# Stored dataset items
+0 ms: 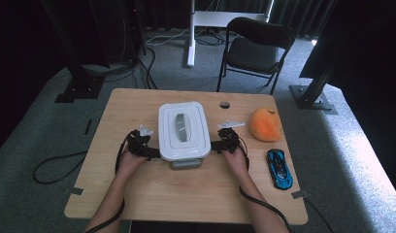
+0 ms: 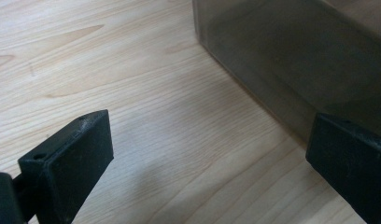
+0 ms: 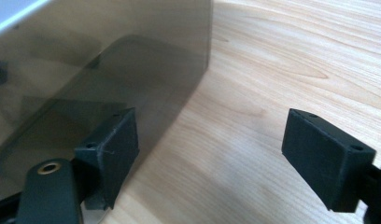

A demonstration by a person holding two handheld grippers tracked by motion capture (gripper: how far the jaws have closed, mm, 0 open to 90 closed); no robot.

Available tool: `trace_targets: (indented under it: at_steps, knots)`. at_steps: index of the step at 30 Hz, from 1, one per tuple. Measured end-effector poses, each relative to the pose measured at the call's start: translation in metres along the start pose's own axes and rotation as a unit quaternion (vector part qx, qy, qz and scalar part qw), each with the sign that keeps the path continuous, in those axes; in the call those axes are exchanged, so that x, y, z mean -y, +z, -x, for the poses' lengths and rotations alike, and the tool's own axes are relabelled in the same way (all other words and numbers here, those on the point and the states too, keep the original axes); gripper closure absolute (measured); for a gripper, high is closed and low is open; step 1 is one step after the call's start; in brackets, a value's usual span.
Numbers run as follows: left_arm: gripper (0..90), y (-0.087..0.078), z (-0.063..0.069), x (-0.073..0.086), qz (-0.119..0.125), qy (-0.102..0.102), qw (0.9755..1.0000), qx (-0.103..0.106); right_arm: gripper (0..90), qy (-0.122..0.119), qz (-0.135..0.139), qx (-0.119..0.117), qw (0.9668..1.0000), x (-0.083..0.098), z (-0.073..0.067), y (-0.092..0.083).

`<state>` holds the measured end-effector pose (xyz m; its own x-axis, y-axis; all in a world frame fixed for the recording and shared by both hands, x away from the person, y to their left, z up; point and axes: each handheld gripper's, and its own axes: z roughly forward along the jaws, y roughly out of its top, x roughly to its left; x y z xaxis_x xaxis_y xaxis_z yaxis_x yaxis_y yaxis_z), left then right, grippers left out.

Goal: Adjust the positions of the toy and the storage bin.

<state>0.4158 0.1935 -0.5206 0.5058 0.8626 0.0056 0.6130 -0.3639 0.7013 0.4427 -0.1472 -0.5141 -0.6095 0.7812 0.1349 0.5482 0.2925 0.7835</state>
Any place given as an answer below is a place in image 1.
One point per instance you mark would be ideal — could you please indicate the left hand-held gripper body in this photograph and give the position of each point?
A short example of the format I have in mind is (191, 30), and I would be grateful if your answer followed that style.
(136, 142)

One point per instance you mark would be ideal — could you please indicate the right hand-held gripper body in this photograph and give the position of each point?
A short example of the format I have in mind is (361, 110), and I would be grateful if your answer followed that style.
(230, 140)

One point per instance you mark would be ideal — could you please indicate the white lidded plastic container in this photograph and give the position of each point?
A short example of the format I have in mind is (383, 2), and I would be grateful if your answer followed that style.
(168, 129)

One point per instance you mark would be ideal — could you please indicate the clear storage box grey latches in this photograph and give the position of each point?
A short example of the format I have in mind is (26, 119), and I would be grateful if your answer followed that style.
(186, 163)

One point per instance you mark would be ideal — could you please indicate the orange plush toy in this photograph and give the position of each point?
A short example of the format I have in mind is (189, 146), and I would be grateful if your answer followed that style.
(265, 124)

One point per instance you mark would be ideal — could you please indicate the blue toy car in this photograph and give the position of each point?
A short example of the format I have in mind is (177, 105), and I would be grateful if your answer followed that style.
(279, 170)

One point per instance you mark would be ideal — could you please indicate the person's left hand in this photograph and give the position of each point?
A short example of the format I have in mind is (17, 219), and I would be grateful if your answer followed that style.
(129, 163)

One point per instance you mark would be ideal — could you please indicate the person's right hand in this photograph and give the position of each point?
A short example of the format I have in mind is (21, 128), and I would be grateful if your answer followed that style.
(239, 163)

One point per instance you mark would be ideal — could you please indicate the small black strip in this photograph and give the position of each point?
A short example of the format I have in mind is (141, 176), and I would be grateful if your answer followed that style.
(88, 126)

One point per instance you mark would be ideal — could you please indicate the grey tape piece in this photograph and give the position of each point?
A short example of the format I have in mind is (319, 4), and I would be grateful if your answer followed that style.
(74, 191)
(300, 194)

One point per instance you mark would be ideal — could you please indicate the black metal stand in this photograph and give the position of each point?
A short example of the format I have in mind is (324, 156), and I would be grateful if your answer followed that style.
(79, 87)
(311, 97)

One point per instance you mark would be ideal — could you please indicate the black folding chair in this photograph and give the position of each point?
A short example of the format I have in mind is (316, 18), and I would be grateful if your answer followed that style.
(252, 53)

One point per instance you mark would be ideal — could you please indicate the dark equipment rack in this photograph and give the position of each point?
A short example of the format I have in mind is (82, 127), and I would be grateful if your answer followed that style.
(121, 29)

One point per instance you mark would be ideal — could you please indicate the white desk frame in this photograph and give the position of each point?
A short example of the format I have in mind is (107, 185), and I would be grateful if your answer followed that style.
(215, 17)

# Action item
Every line above that holds the string "pose" should be returned.

# Task solution
Available tool: `trace_targets: (indented under it: at_steps, knots)`. at_steps: index of the step at 30 Hz, from 1, one per tuple. Measured end-effector poses, each relative to the pose measured at the call's start: translation in metres along the start pose's own axes and rotation as a unit quaternion (vector part qx, qy, qz and scalar part qw), each with the sign that keeps the path continuous, in those axes; in the call those axes are exchanged, so that x, y, z mean -y, +z, -x, for the poses' lengths and rotations alike, and the tool's own axes are relabelled in the same way (all other words and numbers here, those on the point and the states too, keep the original axes); gripper closure absolute (measured); for a gripper, high is closed and low is open; step 1 is one step after the call's start; in brackets, a value's usual span.
`<state>` holds the measured end-effector pose (xyz m; its own x-axis, y-axis; all in a world frame fixed for the recording and shared by both hands, x away from the person, y to their left, z up; point and axes: each handheld gripper's, and its own axes: z roughly forward along the jaws, y roughly out of its top, x roughly to its left; x y z xaxis_x xaxis_y xaxis_z yaxis_x yaxis_y yaxis_z), left then right, grippers left out.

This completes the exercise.